__INSTRUCTIONS FOR THE TASK__.
From the listing below, reproduce exactly the lines starting with the one with "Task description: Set" and going on through the one with "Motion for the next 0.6", both ends kept. No picture is copied.

── DATASET EXTRACT ──

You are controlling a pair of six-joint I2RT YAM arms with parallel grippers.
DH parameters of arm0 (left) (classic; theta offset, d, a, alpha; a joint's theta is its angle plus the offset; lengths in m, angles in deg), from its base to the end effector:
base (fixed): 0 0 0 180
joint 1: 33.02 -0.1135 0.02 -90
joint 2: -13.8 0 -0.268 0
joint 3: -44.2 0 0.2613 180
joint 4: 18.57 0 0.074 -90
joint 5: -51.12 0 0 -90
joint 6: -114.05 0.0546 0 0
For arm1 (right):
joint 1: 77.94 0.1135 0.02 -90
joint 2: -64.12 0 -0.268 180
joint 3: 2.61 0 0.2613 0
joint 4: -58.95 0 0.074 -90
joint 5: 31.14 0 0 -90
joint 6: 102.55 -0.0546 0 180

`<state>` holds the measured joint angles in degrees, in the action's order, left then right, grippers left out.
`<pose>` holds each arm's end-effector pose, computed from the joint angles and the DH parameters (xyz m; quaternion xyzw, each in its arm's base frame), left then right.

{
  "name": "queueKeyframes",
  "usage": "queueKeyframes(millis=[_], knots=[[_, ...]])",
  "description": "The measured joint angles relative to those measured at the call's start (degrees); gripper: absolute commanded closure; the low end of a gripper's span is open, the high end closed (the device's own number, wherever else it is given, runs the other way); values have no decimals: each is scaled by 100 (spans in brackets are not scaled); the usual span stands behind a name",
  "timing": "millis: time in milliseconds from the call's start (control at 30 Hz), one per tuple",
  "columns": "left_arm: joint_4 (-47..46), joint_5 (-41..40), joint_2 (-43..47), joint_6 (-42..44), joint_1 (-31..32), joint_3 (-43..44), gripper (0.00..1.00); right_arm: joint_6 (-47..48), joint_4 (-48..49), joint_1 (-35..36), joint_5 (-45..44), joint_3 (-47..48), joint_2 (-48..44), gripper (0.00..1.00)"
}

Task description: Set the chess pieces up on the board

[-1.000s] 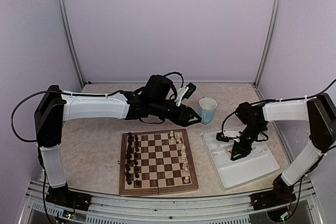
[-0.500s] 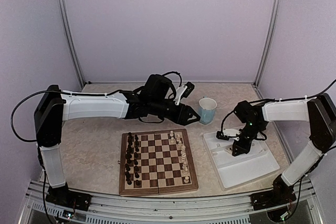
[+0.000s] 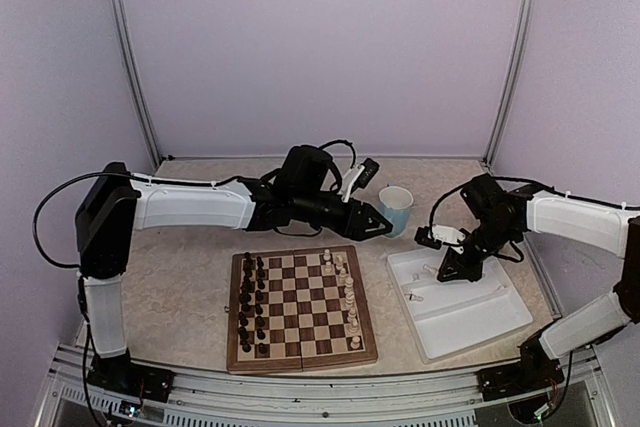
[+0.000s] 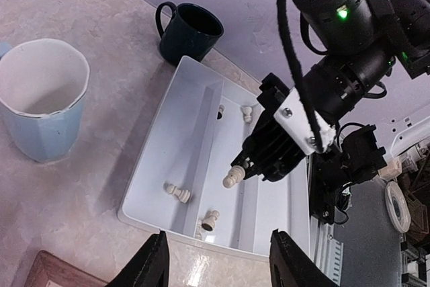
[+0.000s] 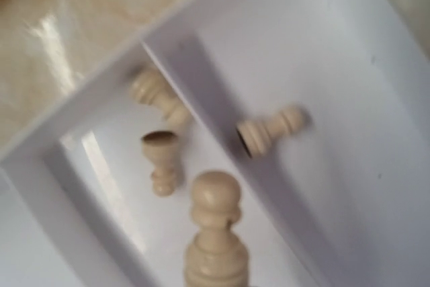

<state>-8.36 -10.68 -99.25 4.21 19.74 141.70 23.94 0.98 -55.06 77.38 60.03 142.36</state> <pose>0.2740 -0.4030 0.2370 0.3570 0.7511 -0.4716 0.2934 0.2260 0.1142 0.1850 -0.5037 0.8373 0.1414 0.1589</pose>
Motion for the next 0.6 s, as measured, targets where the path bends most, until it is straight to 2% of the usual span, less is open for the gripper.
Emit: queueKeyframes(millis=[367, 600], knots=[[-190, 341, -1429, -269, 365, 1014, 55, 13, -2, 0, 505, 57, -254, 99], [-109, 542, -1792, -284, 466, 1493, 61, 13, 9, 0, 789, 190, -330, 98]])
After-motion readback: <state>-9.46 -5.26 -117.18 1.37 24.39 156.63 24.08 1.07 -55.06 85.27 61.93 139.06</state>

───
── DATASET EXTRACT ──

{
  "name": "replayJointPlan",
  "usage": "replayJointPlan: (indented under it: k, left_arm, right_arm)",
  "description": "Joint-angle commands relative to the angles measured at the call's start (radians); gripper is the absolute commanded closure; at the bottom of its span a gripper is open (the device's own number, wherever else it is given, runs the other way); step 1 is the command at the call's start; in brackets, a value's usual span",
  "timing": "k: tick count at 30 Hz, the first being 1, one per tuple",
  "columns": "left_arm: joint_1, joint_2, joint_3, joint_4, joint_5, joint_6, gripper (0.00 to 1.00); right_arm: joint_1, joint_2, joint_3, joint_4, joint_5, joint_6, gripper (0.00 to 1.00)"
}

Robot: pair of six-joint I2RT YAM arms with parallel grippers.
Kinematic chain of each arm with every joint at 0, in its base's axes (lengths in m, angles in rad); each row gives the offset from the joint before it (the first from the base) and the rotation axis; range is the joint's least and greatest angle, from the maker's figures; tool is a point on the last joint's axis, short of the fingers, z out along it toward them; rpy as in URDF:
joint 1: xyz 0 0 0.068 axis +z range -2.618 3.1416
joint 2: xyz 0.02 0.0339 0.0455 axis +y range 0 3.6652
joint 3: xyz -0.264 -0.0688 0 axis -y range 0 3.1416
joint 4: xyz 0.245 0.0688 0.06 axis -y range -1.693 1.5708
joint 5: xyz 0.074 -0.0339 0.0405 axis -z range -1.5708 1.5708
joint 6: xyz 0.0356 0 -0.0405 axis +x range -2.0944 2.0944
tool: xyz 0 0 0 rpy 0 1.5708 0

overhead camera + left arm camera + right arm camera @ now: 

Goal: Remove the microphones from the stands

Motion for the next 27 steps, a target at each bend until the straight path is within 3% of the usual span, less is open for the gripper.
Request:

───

__RESPONSE BELOW__.
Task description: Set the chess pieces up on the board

[-1.000s] 
[-0.500s] 
[+0.000s] 
[+0.000s] 
[+0.000s] 

<state>-8.36 -10.68 -99.25 4.21 19.74 141.70 23.94 0.98 -55.06 77.38 60.03 142.36</state> <pose>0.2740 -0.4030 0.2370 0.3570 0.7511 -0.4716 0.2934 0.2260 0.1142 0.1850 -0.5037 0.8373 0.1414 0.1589</pose>
Motion for the next 0.6 s, as measured, targets where the path bends most, until it is straight to 2% of the usual span, less is open for the gripper.

The response to the exercise is now finished.